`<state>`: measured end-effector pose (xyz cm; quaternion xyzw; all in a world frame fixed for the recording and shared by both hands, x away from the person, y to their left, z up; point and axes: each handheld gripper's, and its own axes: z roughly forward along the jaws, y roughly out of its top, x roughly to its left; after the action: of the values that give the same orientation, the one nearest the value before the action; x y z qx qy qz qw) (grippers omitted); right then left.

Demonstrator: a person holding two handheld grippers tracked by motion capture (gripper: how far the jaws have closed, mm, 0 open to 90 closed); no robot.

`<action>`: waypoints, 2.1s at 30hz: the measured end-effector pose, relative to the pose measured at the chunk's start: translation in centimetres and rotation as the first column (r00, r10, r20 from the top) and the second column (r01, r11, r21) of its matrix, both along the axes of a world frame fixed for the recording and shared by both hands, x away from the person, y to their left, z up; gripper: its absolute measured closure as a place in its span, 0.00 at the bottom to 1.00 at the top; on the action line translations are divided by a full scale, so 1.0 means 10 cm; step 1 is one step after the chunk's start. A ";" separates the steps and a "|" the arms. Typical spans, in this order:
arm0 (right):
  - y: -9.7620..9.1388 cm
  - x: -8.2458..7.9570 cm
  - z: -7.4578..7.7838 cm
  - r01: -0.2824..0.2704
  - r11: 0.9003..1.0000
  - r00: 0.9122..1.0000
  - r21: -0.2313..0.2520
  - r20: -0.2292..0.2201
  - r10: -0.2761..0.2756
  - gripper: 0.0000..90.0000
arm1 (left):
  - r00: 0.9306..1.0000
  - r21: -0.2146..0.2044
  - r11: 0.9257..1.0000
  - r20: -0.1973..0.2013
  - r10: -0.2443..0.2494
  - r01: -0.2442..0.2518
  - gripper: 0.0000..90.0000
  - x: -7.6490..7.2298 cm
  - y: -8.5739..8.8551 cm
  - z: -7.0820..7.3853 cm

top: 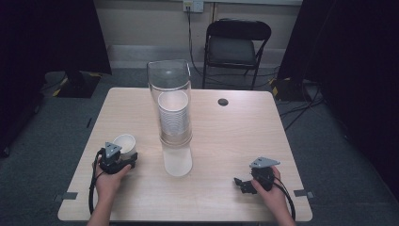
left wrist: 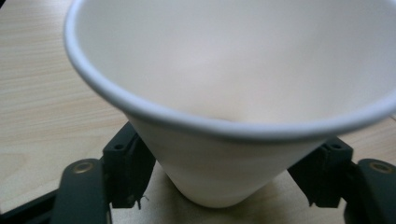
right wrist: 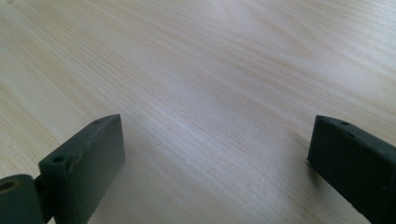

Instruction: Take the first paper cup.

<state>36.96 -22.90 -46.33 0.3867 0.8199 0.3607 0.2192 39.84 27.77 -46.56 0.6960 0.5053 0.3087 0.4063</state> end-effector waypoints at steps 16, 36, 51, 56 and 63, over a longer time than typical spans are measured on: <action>0.00 0.00 0.00 -0.002 1.000 1.000 -0.003 0.002 0.002 0.03 | 0.994 -0.023 0.996 -0.065 -0.090 0.089 0.18 -0.27 0.07 -0.04; 0.00 0.00 0.00 -0.001 1.000 1.000 -0.005 0.002 0.001 0.03 | 0.967 -0.052 0.966 0.000 -0.255 0.254 0.18 -0.58 -0.06 0.16; 0.00 0.00 0.00 0.007 1.000 1.000 -0.006 0.005 -0.007 0.03 | 0.936 -0.066 0.935 0.057 -0.346 0.349 0.18 -0.56 -0.41 0.34; 0.00 0.00 0.00 0.008 1.000 1.000 -0.007 0.005 -0.008 0.03 | 0.928 -0.071 0.926 0.066 -0.367 0.371 0.18 -0.51 -0.56 0.37; 0.00 0.00 0.00 0.007 1.000 1.000 -0.006 0.005 -0.007 0.03 | 0.925 -0.066 0.923 0.066 -0.374 0.378 0.18 -0.49 -0.64 0.40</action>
<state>36.93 -22.87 -46.35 0.3879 0.8192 0.3585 0.2236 34.95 21.37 -42.56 0.7553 0.3631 0.2235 0.4977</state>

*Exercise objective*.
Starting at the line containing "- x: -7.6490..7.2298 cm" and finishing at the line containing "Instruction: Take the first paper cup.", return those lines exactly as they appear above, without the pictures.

*Answer box*.
  - x: -7.6490..7.2298 cm
  - y: -8.5739..8.8551 cm
  - z: -7.0820..7.3853 cm

top: 
left wrist: 
right wrist: 

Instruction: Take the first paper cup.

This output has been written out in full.